GIVEN INFORMATION:
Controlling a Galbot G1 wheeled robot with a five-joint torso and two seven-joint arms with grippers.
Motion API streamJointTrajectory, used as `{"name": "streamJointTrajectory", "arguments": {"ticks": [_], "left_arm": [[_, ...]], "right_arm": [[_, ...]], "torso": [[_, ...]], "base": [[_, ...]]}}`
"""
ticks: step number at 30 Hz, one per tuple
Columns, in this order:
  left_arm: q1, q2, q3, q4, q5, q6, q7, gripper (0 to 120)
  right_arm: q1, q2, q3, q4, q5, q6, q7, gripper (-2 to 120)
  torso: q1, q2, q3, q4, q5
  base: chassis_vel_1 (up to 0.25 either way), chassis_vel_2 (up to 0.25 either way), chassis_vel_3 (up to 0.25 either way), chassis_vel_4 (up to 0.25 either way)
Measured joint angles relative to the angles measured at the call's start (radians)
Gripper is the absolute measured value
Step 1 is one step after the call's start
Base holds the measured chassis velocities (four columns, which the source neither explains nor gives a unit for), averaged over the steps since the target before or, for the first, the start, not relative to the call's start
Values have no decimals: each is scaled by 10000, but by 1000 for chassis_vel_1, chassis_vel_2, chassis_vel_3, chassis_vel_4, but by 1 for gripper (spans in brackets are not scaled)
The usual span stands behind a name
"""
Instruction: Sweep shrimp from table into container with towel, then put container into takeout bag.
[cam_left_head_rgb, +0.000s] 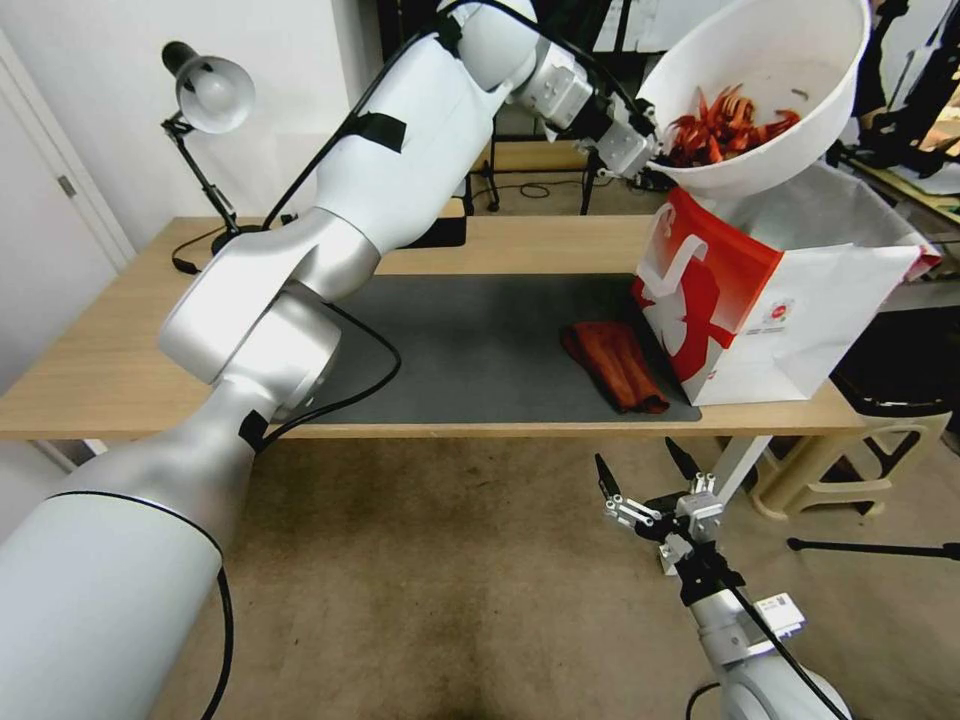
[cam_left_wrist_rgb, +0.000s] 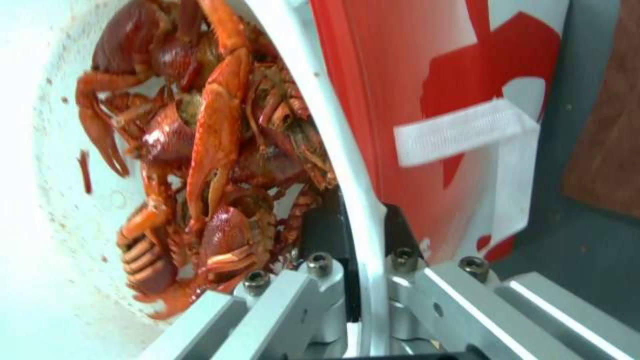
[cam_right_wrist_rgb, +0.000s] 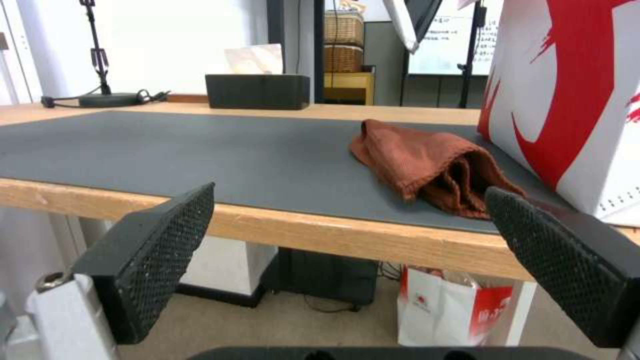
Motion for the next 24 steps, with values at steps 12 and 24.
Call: {"name": "streamJointTrajectory", "arguments": {"ticks": [12, 24], "left_arm": [[74, 11, 190, -24, -25, 24, -312, 0], [99, 13, 553, -44, -209, 47, -1024, 0]], "right_arm": [[-61, 117, -46, 20, -130, 11, -2, 100], [-80, 162, -96, 8, -221, 40, -7, 100]], "torso": [[1, 0, 0, 5, 0], [0, 0, 0, 4, -1]], "base": [[0, 0, 0, 0], [0, 0, 0, 0]]}}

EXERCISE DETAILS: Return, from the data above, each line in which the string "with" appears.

OUTPUT BELOW:
Controlling a Galbot G1 wheeled robot with a five-joint torso and two seven-joint arms with grippers.
Instruction: Sweep shrimp from table into container with towel, then put container into takeout bag.
Motion for the next 24 steps, with values at steps 12 and 24.

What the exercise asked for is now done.